-- TASK TO COMPLETE --
Once every line in the data that follows has been checked for the word "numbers", give only the number of lines that hold it.

+-------+

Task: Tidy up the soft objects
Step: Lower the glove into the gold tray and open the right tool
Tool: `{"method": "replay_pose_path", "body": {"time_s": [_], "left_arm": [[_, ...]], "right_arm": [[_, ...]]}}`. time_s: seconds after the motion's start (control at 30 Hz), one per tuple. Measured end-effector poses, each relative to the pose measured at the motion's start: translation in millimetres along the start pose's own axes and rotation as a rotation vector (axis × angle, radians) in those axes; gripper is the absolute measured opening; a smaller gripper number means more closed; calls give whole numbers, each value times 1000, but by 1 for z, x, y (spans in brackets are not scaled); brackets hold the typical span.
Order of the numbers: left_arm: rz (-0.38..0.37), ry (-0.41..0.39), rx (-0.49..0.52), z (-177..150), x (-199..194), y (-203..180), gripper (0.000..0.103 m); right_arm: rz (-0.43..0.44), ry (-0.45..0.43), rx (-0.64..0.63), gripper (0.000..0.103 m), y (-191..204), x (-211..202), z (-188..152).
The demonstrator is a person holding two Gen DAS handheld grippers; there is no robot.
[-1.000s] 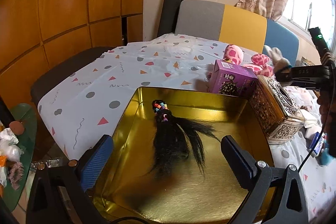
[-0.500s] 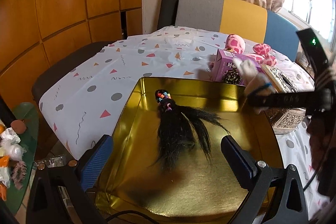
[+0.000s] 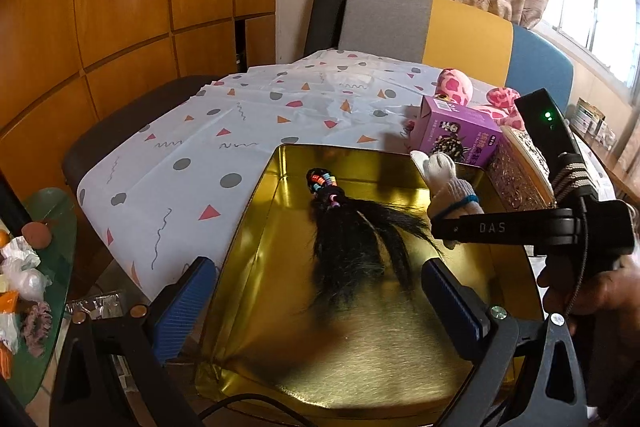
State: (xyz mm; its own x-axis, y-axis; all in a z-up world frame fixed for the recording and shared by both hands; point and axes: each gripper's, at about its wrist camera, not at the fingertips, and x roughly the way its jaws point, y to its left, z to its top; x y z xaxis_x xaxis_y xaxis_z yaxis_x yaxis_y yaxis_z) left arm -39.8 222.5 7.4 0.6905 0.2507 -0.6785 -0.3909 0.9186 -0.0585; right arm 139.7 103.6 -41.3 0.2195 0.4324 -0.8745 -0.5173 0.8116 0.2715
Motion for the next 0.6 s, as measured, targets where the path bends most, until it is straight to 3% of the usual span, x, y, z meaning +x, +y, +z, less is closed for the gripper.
{"method": "replay_pose_path", "body": {"time_s": [0.3, 0.4, 0.47, 0.6], "left_arm": [[-2, 11, -25, -2, 2, 9, 103], [14, 8, -39, -3, 4, 14, 103], [0, 18, -58, -3, 7, 19, 103], [-14, 26, -67, -5, 9, 19, 103]], "right_arm": [[-11, 28, 1, 35, 12, 18, 15], [-3, 3, -2, 53, 15, 19, 16], [5, -29, -7, 75, 16, 14, 16], [0, -67, -17, 76, 12, 0, 10]]}}
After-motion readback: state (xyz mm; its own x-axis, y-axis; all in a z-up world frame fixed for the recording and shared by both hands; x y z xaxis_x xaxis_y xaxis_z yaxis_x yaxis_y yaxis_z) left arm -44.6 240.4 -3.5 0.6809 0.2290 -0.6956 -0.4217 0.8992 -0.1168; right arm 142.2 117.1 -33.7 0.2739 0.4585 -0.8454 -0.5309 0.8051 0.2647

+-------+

-- RESULT --
2